### TASK ITEM:
Line by line, return everything in the listing exactly.

### DATA EXTRACT:
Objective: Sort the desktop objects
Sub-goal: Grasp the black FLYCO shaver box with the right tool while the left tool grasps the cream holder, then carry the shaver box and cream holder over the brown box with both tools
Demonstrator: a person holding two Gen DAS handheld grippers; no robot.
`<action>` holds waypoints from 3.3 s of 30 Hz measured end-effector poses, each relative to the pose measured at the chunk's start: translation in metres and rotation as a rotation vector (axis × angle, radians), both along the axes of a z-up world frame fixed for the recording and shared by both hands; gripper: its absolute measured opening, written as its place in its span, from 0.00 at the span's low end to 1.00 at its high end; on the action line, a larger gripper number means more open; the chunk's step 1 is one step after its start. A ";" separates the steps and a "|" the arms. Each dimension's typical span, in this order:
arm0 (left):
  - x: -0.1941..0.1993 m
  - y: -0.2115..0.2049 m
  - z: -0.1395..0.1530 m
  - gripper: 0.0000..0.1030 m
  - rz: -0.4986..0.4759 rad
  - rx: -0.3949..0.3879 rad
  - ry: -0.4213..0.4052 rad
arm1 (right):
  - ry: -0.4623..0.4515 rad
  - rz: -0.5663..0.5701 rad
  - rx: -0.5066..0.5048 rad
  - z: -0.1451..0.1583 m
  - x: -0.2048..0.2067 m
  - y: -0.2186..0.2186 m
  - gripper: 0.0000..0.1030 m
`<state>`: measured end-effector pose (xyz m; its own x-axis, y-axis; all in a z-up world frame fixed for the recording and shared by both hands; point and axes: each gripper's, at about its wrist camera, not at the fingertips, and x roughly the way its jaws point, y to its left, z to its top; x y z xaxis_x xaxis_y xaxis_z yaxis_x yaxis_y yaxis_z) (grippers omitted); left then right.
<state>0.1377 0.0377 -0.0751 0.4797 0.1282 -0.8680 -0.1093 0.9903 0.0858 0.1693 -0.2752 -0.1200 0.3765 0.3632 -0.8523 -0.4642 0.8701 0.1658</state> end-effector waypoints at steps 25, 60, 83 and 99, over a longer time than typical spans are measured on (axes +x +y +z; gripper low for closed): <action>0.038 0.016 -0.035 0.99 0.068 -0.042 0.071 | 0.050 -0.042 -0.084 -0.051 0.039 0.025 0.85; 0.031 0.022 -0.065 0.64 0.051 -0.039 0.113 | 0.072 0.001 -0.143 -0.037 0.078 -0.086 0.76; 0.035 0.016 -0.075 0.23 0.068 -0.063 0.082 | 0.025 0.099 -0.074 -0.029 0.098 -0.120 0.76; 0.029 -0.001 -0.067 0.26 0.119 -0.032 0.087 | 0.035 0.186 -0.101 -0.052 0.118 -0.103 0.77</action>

### RESPONSE:
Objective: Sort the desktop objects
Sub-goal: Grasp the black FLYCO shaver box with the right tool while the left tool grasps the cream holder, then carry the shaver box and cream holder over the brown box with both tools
Demonstrator: a person holding two Gen DAS handheld grippers; no robot.
`<action>` holds waypoints from 3.3 s of 30 Hz measured end-effector poses, each relative to the pose measured at the chunk's start: translation in metres and rotation as a rotation vector (axis × angle, radians), both along the axes of a z-up world frame fixed for the recording and shared by both hands; gripper: its absolute measured opening, written as its place in its span, from 0.00 at the span's low end to 1.00 at its high end; on the action line, a larger gripper number means more open; the chunk's step 1 is one step after its start. A ";" separates the steps and a "|" the arms. Each dimension's typical span, in this order:
arm0 (left):
  - x: -0.1941..0.1993 m
  - y: -0.2115..0.2049 m
  - z: -0.1395..0.1530 m
  - gripper: 0.0000..0.1030 m
  - rz: -0.4986..0.4759 rad
  - rx: -0.3949..0.3879 rad
  - ry: -0.4213..0.4052 rad
arm1 (right):
  - ry: -0.4623..0.4515 rad
  - rz: -0.5663..0.5701 rad
  - rx: -0.5066..0.5048 rad
  - z: -0.1451..0.1583 m
  - x: -0.2048..0.2067 m
  - y: -0.2186..0.2186 m
  - gripper: 0.0000..0.1030 m
`<state>`: measured end-effector pose (xyz m; its own x-axis, y-axis; all in a z-up world frame fixed for the recording and shared by both hands; point and axes: each gripper's, at about its wrist camera, not at the fingertips, and x roughly the way its jaws point, y to its left, z to its top; x y z xaxis_x xaxis_y xaxis_z yaxis_x yaxis_y yaxis_z) (grippers omitted); left then right.
<state>0.1377 0.0377 -0.0751 0.4797 0.1282 -0.8680 -0.1093 0.9903 0.0858 0.1693 -0.2752 -0.1200 0.3765 0.3632 -0.8523 -0.4642 0.8701 0.1658</state> end-effector waypoints at steps 25, 60, 83 and 99, over a longer time than typical spans are measured on (axes +x +y +z; gripper low for closed): <action>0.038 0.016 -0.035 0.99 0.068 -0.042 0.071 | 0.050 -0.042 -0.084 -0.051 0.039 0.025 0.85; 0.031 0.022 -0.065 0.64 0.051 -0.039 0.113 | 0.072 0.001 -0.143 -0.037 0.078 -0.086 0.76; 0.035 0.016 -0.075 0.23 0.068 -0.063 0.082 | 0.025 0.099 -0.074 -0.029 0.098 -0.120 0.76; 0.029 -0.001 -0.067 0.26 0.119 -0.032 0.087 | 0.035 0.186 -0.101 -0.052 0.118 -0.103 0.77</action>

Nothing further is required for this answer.